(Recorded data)
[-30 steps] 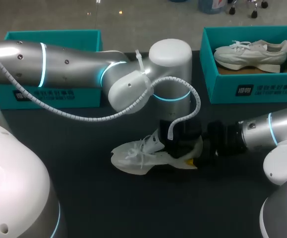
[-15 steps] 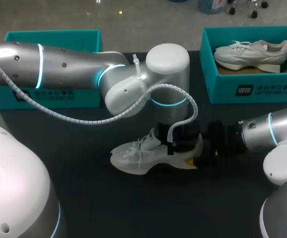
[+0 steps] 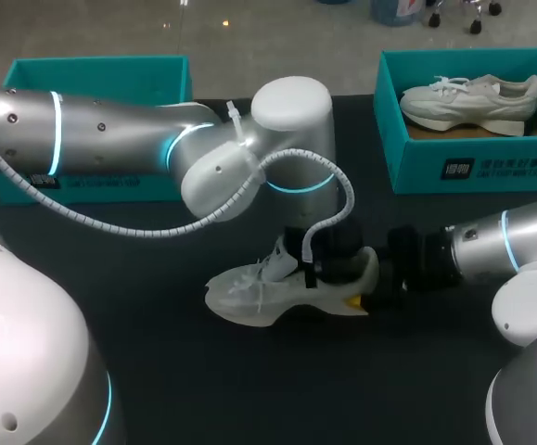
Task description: Take the shoe out of the shoebox, open the shoe tongue, remove and reinsert the insole, then place the shoe into the shoebox
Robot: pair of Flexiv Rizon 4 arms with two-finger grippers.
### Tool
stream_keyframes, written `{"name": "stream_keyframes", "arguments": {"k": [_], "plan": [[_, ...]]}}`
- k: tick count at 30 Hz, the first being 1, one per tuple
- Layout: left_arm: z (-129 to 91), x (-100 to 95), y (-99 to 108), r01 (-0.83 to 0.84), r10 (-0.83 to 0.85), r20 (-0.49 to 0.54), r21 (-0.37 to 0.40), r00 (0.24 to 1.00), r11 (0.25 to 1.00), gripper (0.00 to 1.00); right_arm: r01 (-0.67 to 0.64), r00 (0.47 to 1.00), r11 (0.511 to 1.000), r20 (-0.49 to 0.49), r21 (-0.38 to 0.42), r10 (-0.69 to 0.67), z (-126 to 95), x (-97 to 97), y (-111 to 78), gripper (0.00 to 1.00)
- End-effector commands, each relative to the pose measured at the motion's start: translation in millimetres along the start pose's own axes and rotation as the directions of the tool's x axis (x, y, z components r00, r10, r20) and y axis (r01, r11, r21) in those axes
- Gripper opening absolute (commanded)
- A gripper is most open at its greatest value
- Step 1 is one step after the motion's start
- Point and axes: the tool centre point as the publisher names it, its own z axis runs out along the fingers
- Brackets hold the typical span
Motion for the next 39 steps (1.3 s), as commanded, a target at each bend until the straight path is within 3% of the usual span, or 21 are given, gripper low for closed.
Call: {"name": "stream_keyframes", "arguments": {"k": [1,16,25,39], "plan": [[-10.6,0.1,18.7,-0.007,0.009,-0.021,0.054,1.000,0.999,0.00,-0.001,1.000,1.000,0.002,0.007,0.001,0.5,-0.4,-0.3,0.00],[-40.5,6.4,13.0,-0.058,0.101,-0.199,0.212,0.975,0.976,0.00,-0.001,1.000,1.000,0.002,0.007,0.001,0.5,-0.4,-0.3,0.00],[-63.9,15.1,-3.4,-0.074,0.124,-0.203,0.236,0.971,0.969,0.00,-0.001,1.000,1.000,0.002,0.007,0.001,0.5,-0.4,-0.3,0.00],[-94.1,19.4,-19.3,-0.113,0.185,-0.170,0.364,0.968,0.925,0.00,-0.001,1.000,1.000,0.002,0.007,0.001,0.5,-0.4,-0.3,0.00]]}}
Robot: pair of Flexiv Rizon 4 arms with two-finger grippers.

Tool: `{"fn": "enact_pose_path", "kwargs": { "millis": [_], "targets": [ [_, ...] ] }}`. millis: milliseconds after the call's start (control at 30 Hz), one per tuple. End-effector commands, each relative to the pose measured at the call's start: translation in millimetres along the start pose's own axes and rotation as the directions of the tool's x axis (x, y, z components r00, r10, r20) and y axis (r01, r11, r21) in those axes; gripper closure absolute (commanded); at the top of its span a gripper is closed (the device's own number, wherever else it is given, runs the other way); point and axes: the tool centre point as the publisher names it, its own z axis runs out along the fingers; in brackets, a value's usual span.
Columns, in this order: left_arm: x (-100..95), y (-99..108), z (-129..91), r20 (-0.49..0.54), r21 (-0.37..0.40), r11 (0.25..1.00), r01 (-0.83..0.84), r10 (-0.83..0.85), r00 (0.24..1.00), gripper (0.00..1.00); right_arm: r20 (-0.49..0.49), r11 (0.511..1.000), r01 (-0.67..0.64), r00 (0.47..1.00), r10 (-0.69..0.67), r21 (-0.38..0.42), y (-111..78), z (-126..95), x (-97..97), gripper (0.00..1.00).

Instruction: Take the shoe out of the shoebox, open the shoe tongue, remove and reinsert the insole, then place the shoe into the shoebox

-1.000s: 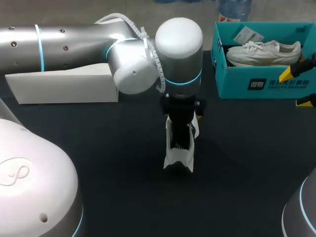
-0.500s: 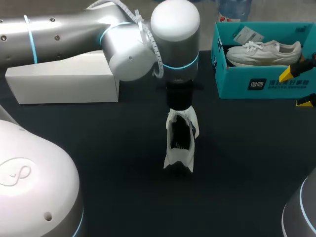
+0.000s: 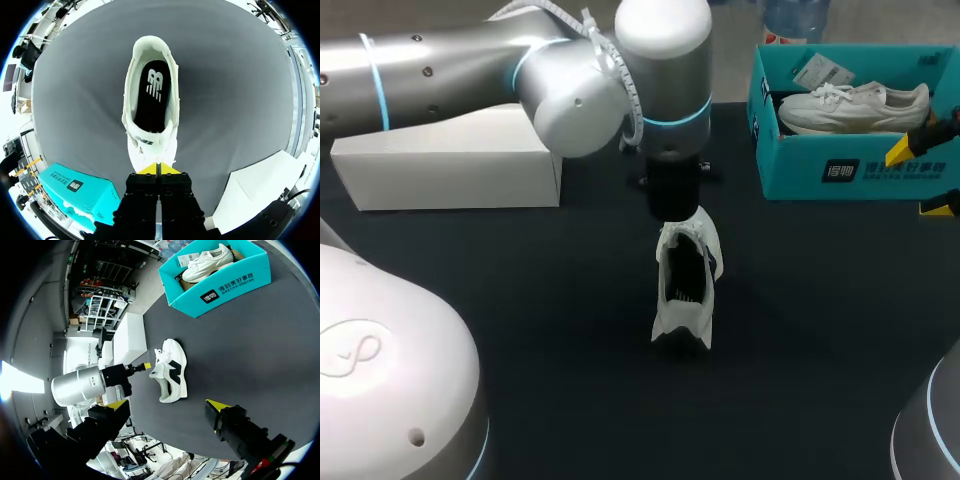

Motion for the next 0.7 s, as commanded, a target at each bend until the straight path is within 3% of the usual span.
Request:
{"fn": "enact_pose_path", "kwargs": {
  "millis": [33, 300, 567, 700],
  "targets": [
    [-0.5, -7, 6, -0.009, 0.011, 1.000, -0.013, 0.013, 1.000, 1.00, 0.001, 1.000, -0.001, 1.000, 0.001, 0.000, -0.1, 1, -0.2, 0.00],
    [2.3, -27, 16, -0.024, 0.079, 0.996, -0.035, 0.037, 0.999, 1.00, 0.001, 1.000, -0.001, 1.000, 0.001, 0.000, -0.1, 1, -0.2, 0.00],
    [-2.3, -24, -6, 0.012, 0.087, 0.995, 0.052, -0.054, 0.998, 1.00, 0.001, 1.000, -0.001, 1.000, 0.001, 0.000, -0.1, 1, -0.2, 0.00],
    [-10.0, -27, -5, 0.021, 0.120, 0.991, 0.052, -0.055, 0.998, 1.00, 0.001, 1.000, -0.001, 1.000, 0.001, 0.000, -0.1, 1, -0.2, 0.00]
  ]
}}
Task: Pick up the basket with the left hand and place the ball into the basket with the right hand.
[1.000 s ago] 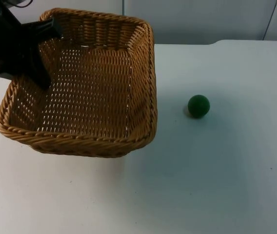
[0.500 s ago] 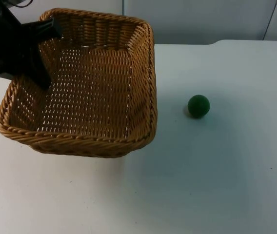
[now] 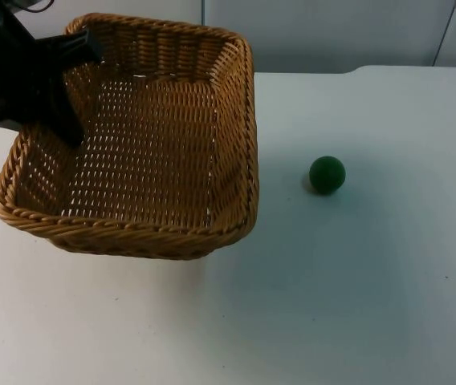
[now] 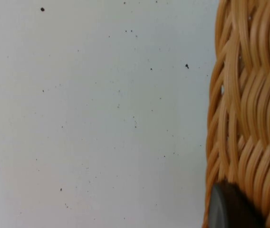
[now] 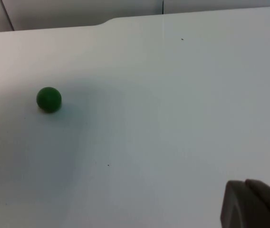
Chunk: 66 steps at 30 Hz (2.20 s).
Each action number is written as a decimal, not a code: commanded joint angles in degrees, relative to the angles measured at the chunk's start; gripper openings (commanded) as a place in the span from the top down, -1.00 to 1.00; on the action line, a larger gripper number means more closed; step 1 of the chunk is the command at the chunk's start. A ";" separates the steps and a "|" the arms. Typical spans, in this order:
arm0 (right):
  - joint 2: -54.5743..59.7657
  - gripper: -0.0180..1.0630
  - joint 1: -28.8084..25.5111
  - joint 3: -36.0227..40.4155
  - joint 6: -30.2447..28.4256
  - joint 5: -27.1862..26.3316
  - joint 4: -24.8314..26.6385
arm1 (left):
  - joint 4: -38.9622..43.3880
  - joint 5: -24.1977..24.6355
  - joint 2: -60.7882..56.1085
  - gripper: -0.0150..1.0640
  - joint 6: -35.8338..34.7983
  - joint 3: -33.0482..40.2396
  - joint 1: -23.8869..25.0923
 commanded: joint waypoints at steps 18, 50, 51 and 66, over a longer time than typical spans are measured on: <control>44.93 0.97 0.16 -2.68 0.00 -24.02 -2.75 | -1.60 -0.60 -0.79 0.97 -0.18 -0.10 0.09; 104.74 -0.97 23.43 -25.97 0.64 -50.62 -2.83 | -1.74 -1.10 -0.79 0.97 -0.18 -0.10 0.09; 105.17 -0.97 23.60 -25.97 0.64 -51.91 -2.83 | -1.74 -1.20 -0.79 0.97 -0.18 -0.10 0.09; 114.59 -0.97 24.13 -29.88 -2.17 -59.33 -3.17 | -1.74 -8.63 -0.79 0.97 -0.18 -0.10 0.09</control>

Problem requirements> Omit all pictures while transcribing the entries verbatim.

Answer to this exercise>
[-30 steps] 
[-15 steps] 
[+0 steps] 
Task description: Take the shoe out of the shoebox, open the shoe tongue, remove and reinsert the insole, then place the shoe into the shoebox
Robot: pair of Flexiv Rizon 4 arms with two-finger grippers.
### Tool
stream_keyframes, written `{"name": "stream_keyframes", "arguments": {"k": [_], "plan": [[_, ...]]}}`
- k: tick count at 30 Hz, the first being 1, one per tuple
- Layout: left_arm: z (-129 to 91), x (-100 to 95), y (-99 to 108), r01 (-0.83 to 0.84), r10 (-0.83 to 0.85), r20 (-0.49 to 0.54), r21 (-0.37 to 0.40), r00 (0.24 to 1.00), r11 (0.25 to 1.00), gripper (0.00 to 1.00); right_arm: r01 (-0.67 to 0.64), r00 (0.47 to 1.00), r11 (0.511 to 1.000), r20 (-0.49 to 0.49), r21 (-0.38 to 0.42), r10 (-0.69 to 0.67), z (-126 to 95), x (-97 to 97), y (-111 to 78), gripper (0.00 to 1.00)
- End-effector commands, each relative to the pose measured at the motion's start: translation in millimetres along the start pose's own axes and rotation as the directions of the tool's x axis (x, y, z components r00, r10, r20) and y axis (r01, r11, r21) in those axes
- Gripper opening absolute (commanded)
- A gripper is most open at its greatest value
- Step 1 is one step after the motion's start
- Point and axes: the tool centre point as the publisher names it, its own z axis runs out along the fingers
- Brackets hold the typical span
Motion for the next 39 steps (1.3 s), as commanded, a target at each bend until the straight path is within 3% of the usual span, or 21 are given, gripper low for closed.
Call: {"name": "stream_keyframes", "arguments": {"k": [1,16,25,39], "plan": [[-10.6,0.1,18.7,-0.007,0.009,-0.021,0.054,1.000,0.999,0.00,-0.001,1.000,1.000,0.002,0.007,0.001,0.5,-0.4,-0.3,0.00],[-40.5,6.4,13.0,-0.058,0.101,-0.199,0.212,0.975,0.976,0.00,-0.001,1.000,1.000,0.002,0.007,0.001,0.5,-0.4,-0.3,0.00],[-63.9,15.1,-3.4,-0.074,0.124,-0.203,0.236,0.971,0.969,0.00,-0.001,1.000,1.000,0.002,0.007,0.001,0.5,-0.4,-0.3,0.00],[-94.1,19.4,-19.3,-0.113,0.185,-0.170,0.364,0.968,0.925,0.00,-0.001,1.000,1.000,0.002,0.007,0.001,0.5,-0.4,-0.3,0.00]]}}
Robot: pair of Flexiv Rizon 4 arms with two-finger grippers.

Tool: `{"fn": "enact_pose_path", "kwargs": { "millis": [_], "targets": [ [_, ...] ] }}`. millis: milliseconds after the call's start (control at 30 Hz), one per tuple. End-effector commands, each relative to the pose measured at the call's start: translation in millimetres along the start pose's own axes and rotation as the directions of the tool's x axis (x, y, z components r00, r10, r20) and y axis (r01, r11, r21) in those axes; gripper closure absolute (commanded); at the top of its span a gripper is closed (the device's own number, wherever else it is given, runs the other way); point and axes: the tool centre point as the publisher names it, its own z axis runs out along the fingers; in brackets, a value's usual span.
Columns, in this order: left_arm: x (-100..95), y (-99..108), z (-129..91), r20 (-0.49..0.54), r21 (-0.37..0.40), r11 (0.25..1.00), r01 (-0.83..0.84), r10 (-0.83..0.85), r00 (0.24..1.00), gripper (0.00..1.00); right_arm: r20 (-0.49..0.49), r11 (0.511..1.000), r01 (-0.67..0.64), r00 (0.47..1.00), r10 (-0.69..0.67), r21 (-0.38..0.42), y (-111..78), z (-126..95), x (-97..97), gripper (0.00..1.00).

Instruction: Take the shoe out of the shoebox, open the shoe tongue, remove and reinsert the insole, then place the shoe into the shoebox

-1.000s: 
-0.500s: 
+0.000s: 

Motion for the next 0.7 s, as commanded, a target at each bend until the straight path is within 3% of the usual span.
Request:
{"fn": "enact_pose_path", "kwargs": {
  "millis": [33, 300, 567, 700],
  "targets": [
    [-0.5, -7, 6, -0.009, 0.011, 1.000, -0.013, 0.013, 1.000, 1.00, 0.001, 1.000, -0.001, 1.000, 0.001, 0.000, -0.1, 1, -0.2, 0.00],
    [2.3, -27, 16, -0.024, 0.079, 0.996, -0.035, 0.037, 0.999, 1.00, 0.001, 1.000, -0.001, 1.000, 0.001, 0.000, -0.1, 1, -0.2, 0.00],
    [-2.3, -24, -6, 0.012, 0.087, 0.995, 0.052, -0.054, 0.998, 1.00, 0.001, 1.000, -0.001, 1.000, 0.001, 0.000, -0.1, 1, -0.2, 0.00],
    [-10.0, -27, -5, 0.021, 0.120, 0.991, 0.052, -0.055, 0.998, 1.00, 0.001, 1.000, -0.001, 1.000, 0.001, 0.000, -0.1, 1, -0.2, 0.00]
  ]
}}
Task: Pick up the basket with the left hand and place the ball into the basket with the right hand.
[1.000 s ago] 
[0.500 s ago] 
[now] 
[now] 
[now] 
Chunk: 66 steps at 30 Hz (2.20 s).
Each action number is written as a decimal, not a code: commanded joint angles in degrees, relative to the angles measured at the chunk's start; gripper openings (commanded) as a place in the span from the top down, -1.00 to 1.00; on the action line, a larger gripper number means more closed; step 1 of the chunk is the command at the chunk's start. A ";" separates the steps and a "|" the arms. Typical spans, in this order:
arm0 (right):
  - joint 2: -54.5743..59.7657
  - gripper: -0.0180..1.0630
  - joint 1: -28.8084..25.5111
  - joint 3: -36.0227..40.4155
  - joint 6: -30.2447..28.4256
  - joint 5: -27.1862..26.3316
  - joint 4: -24.8314..26.6385
arm1 (left):
  - joint 4: -38.9622..43.3880
  - joint 5: -24.1977..24.6355
  - joint 2: -60.7882..56.1085
  - gripper: -0.0150..1.0640
  - joint 6: -35.8338..34.7983
  - joint 3: -33.0482..40.2396
  - joint 1: -23.8869..25.0923
 commanded: joint waypoints at steps 18, 50, 51 and 66, over a longer time than typical spans are measured on: <control>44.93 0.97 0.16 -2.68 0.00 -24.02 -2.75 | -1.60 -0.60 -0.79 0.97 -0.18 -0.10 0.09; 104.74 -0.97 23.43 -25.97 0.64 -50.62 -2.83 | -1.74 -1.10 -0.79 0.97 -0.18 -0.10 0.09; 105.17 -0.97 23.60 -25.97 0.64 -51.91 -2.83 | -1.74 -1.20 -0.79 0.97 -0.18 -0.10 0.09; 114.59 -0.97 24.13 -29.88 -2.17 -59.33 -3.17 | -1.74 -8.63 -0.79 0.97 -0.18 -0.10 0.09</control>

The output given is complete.